Michael Ravbar, the Queensland CFMEU’s state secretary is in hot water again after being named in legal action over unlawfully delaying a construction project last year on the state’s Sunshine Coast.
The case is being brought by the Australian Building and Construction Commission to the Federal court, and two other CFMEU officials are personally named in the action alongside Mr Ravbar.
The action relates to allegations of Mr Ravbar and his colleagues deliberately blocking access to concrete trucks over two consecutive nights at a worksite in July last year. The construction watchdog has claimed it as a breach of the Fair Work Act, which carries a penalty of up to $12,600 per individual.
The three CFMEU officials allegedly visited the site’s restricted zone and deliberately prevented the moving of girders from trucks and the movement of those trucks, and refused requests to leave the zone.
According to the union officials, they were present to inspect health and safety conditions on-site, which, until recently, union officials were freely allowed to do if they were seeking to assist a health and safety representative. Recent changes to the legislation now mean that union officials are required to obtain permits before entering a worksite.
The ABCC alleges Mr Ravbar and two other CFMEU officials blocked trucks as concrete girders were being unloaded at the worksite on two consecutive nights in July 2018.
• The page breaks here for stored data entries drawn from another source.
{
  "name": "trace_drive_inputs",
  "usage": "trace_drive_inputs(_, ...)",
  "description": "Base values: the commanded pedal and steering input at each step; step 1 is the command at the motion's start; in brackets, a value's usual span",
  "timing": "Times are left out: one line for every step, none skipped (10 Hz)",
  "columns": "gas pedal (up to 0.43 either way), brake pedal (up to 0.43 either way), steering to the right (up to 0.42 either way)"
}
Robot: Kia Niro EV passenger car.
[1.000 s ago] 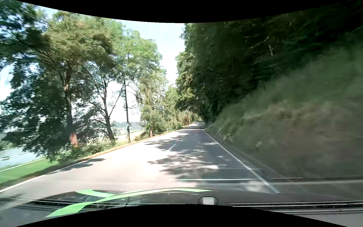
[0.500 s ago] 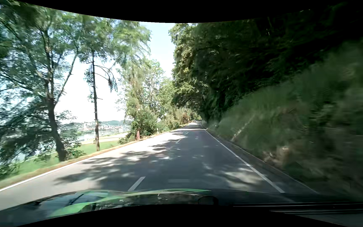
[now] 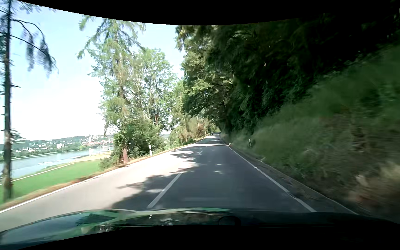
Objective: Follow the waypoints while adhering to traffic rules and regulations
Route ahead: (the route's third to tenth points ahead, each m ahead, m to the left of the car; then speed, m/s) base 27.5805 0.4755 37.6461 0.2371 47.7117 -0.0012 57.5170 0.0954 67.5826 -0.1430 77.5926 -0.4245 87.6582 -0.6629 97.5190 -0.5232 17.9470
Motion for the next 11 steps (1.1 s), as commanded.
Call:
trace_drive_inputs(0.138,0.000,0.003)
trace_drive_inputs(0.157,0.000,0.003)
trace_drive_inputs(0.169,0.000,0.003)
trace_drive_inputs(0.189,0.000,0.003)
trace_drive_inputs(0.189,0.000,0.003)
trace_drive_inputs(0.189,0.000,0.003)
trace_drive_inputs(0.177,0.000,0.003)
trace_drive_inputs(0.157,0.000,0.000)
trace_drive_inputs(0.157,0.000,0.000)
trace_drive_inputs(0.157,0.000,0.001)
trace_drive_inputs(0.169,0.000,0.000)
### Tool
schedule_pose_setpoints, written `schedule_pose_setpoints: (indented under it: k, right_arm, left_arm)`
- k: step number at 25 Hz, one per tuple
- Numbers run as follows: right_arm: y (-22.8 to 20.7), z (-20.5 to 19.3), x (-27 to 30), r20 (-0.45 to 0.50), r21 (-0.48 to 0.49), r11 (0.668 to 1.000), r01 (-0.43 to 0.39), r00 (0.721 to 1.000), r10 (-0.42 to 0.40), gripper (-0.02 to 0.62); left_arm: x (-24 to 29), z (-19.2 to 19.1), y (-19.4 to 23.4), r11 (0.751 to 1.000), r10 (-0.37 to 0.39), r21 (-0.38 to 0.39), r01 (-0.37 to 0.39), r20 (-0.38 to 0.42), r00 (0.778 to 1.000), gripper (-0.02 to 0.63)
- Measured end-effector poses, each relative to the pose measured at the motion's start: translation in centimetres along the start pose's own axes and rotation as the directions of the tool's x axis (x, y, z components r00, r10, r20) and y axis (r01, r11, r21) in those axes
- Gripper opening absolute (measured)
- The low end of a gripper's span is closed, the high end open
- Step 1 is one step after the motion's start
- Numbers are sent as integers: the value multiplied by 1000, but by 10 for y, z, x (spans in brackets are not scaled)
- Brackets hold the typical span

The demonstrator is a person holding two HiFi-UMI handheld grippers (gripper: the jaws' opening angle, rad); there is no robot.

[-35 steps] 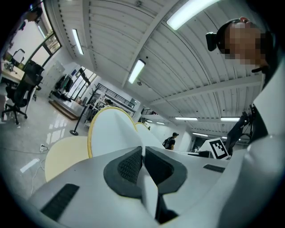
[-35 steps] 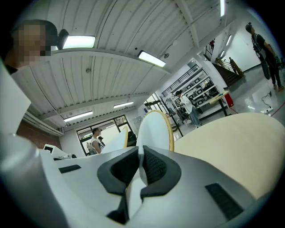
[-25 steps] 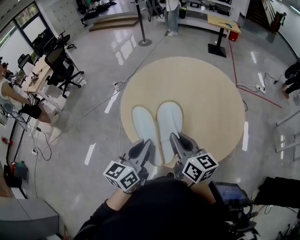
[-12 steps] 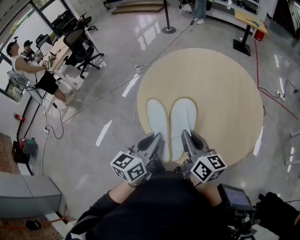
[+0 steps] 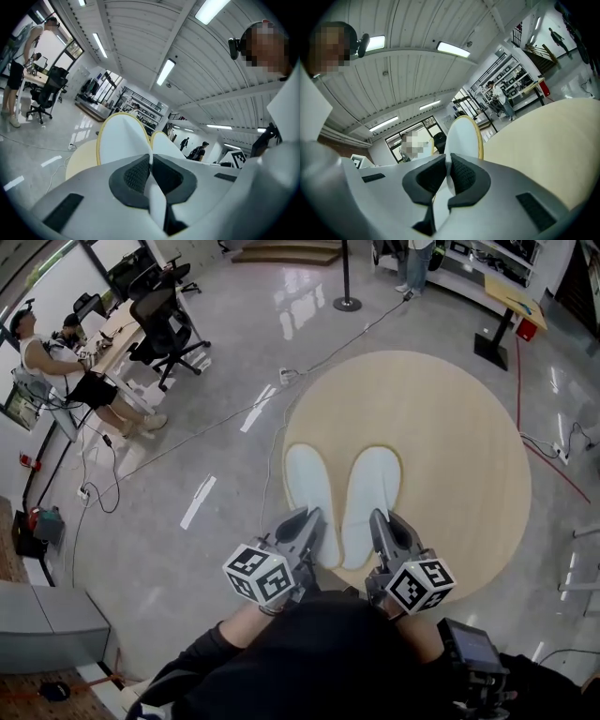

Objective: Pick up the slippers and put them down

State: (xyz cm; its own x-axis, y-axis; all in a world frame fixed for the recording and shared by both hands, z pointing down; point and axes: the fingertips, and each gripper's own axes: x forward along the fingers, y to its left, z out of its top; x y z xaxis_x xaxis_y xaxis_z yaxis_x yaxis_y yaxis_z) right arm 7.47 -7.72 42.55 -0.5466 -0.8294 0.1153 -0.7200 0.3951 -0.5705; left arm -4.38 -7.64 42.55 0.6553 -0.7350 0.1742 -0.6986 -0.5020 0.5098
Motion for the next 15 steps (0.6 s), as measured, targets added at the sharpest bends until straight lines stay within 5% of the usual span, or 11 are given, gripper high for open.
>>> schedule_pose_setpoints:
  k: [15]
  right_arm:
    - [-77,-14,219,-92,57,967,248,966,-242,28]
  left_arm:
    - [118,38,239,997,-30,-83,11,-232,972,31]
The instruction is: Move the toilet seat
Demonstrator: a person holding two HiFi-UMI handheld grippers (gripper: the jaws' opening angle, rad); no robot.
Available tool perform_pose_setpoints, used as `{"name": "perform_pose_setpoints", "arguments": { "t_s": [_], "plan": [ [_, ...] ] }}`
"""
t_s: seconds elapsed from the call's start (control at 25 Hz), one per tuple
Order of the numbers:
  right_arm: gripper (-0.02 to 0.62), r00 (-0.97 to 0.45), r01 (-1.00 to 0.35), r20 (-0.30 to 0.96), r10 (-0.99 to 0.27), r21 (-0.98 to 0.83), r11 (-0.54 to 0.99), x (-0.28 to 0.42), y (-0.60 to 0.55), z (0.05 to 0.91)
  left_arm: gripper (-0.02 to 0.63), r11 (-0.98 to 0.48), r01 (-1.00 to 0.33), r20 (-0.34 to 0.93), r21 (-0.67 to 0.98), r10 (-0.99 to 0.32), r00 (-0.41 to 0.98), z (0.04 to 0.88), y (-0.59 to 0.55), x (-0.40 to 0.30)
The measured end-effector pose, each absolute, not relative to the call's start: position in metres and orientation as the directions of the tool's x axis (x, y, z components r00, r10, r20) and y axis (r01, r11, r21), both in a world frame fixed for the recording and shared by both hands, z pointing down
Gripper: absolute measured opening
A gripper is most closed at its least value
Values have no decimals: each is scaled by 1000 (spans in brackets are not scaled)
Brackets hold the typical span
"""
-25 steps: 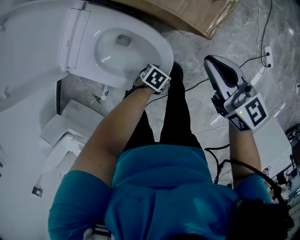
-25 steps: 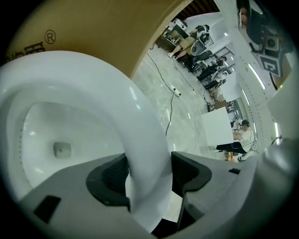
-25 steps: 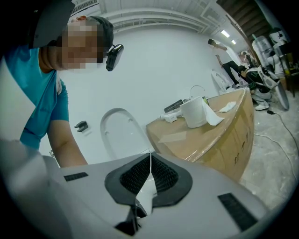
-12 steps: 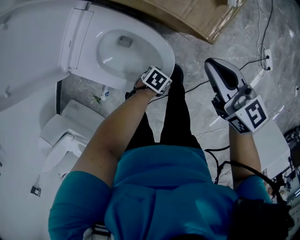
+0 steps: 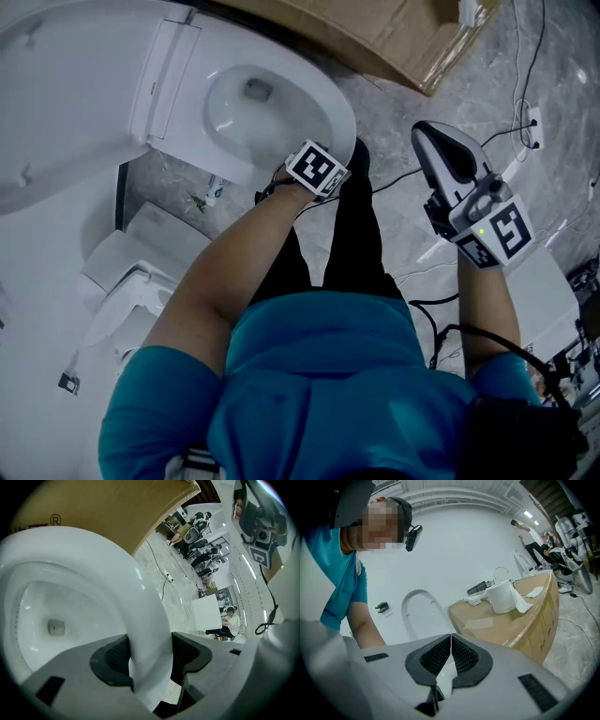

The construction body says that would be a breach of the Fair Work Act, which could result in penalties of up to $63,000 for a body corporate and $12,600 for an individual.
Mr Hynes is alleged to have “yelled loudly and in an aggressive tone of voice” at the manager of the site.
“You’ve just witnessed an unsafe act, what are you going to do about it?” Mr Hynes is alleged to have said.
A CFMEU spokesman said they would defend the allegations.
“Unlike the ABCC … we will be defending this matter in court, and not prosecuting the case in the media,” the union said.
Mr Ravbar has previously been in legal trouble over blocking a crane hire company that he attempted to coerce into entering a union workplace agreement.